----- Data to use

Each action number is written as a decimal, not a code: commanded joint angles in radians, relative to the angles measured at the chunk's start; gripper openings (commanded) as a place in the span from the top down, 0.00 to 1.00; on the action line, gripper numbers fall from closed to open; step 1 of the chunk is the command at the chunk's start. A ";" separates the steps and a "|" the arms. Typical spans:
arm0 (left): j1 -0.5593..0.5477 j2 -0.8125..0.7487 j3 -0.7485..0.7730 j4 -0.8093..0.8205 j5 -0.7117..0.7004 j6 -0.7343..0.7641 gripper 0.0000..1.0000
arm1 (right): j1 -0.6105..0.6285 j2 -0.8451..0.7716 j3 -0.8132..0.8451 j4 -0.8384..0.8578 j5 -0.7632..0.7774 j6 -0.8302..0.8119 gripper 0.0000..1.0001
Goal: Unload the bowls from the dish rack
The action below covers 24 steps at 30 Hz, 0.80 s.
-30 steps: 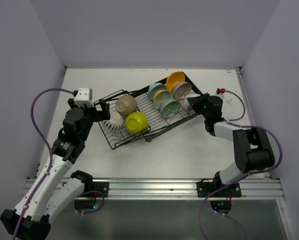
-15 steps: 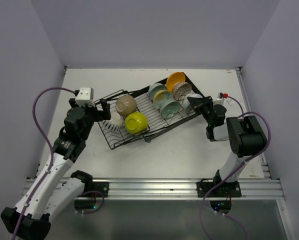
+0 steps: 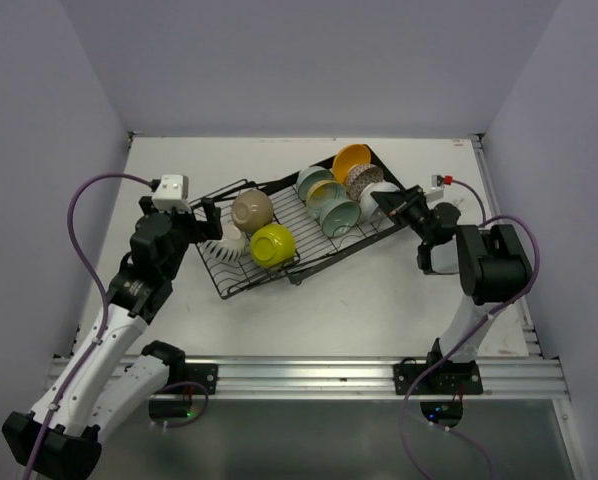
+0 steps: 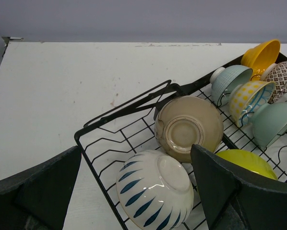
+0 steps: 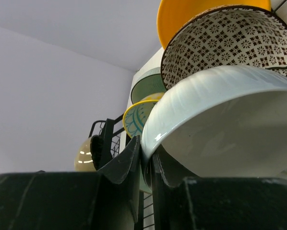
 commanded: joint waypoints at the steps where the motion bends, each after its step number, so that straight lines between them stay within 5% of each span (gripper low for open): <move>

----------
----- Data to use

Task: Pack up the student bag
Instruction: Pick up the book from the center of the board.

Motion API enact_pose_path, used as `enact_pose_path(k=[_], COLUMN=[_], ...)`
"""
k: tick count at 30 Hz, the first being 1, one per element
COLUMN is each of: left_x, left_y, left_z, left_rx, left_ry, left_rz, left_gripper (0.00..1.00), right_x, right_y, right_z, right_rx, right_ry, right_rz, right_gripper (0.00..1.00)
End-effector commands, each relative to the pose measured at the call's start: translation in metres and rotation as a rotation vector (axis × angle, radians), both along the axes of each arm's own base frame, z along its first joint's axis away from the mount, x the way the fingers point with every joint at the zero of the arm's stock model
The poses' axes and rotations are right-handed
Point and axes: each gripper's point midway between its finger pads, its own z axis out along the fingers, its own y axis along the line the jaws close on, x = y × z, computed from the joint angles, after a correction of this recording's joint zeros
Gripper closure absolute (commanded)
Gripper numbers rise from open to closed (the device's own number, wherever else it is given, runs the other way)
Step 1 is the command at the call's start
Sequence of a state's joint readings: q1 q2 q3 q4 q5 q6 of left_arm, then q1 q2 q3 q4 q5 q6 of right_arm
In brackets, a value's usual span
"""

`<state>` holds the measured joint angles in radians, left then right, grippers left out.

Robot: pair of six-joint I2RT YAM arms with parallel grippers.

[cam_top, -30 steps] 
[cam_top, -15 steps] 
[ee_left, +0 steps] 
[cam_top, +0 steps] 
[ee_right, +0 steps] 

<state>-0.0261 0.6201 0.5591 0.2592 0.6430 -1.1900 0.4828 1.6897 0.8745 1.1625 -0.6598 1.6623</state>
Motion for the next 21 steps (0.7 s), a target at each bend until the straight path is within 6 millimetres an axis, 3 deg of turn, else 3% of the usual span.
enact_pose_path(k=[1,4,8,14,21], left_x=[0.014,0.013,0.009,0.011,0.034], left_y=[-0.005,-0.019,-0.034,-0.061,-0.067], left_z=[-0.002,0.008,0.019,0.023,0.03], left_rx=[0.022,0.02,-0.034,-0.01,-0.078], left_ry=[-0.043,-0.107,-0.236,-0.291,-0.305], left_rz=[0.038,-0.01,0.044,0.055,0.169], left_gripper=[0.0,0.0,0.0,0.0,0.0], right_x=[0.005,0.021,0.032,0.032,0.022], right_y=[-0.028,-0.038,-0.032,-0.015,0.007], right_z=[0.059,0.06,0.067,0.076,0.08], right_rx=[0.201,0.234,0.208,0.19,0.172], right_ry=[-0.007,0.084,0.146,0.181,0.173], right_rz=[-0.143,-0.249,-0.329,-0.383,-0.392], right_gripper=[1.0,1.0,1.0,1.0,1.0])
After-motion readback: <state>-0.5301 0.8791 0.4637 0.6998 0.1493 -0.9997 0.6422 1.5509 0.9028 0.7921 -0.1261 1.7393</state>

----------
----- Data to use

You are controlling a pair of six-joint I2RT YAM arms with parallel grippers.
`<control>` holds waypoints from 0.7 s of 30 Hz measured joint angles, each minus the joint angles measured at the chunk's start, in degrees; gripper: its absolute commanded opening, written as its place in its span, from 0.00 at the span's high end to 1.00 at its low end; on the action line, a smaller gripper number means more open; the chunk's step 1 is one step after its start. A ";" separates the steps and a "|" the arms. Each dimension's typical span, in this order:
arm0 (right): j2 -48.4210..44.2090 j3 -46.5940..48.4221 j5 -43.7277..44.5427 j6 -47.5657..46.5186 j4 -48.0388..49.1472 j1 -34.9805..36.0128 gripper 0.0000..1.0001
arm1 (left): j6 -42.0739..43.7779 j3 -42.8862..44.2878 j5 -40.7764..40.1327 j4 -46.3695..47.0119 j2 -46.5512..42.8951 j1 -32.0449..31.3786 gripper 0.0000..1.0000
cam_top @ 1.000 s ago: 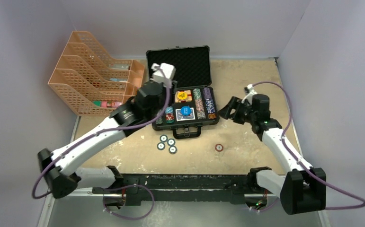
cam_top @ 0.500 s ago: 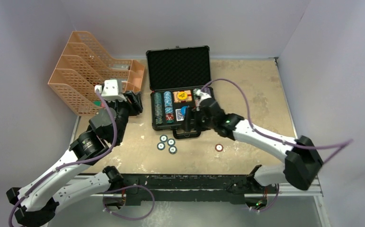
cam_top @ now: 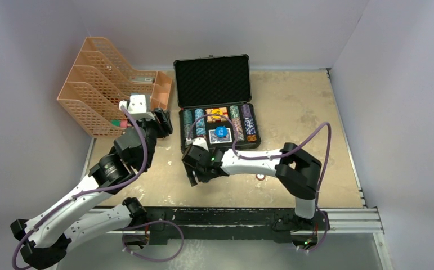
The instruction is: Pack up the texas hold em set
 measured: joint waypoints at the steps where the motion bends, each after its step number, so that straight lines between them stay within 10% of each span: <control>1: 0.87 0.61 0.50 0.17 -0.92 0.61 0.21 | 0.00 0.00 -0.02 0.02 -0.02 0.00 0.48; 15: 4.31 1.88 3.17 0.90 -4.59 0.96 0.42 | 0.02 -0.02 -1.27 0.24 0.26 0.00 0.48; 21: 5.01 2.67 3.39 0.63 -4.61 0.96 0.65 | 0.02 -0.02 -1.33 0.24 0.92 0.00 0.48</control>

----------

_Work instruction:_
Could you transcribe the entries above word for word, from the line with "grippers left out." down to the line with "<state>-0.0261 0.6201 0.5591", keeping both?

_Result of this exercise:_
`<state>` holds the measured joint angles in radians, left then right, grippers left out.

Robot: pair of six-joint I2RT YAM arms with parallel grippers.

[cam_top, -30 steps] 
[cam_top, -15 steps] 
[ee_left, +0 steps] 
[cam_top, +0 steps] 
[ee_right, +0 steps] 

<state>-0.0261 0.6201 0.5591 0.2592 0.6430 -1.1900 0.4828 1.6897 0.8745 1.1625 -0.6598 1.6623</state>

No further answer is needed.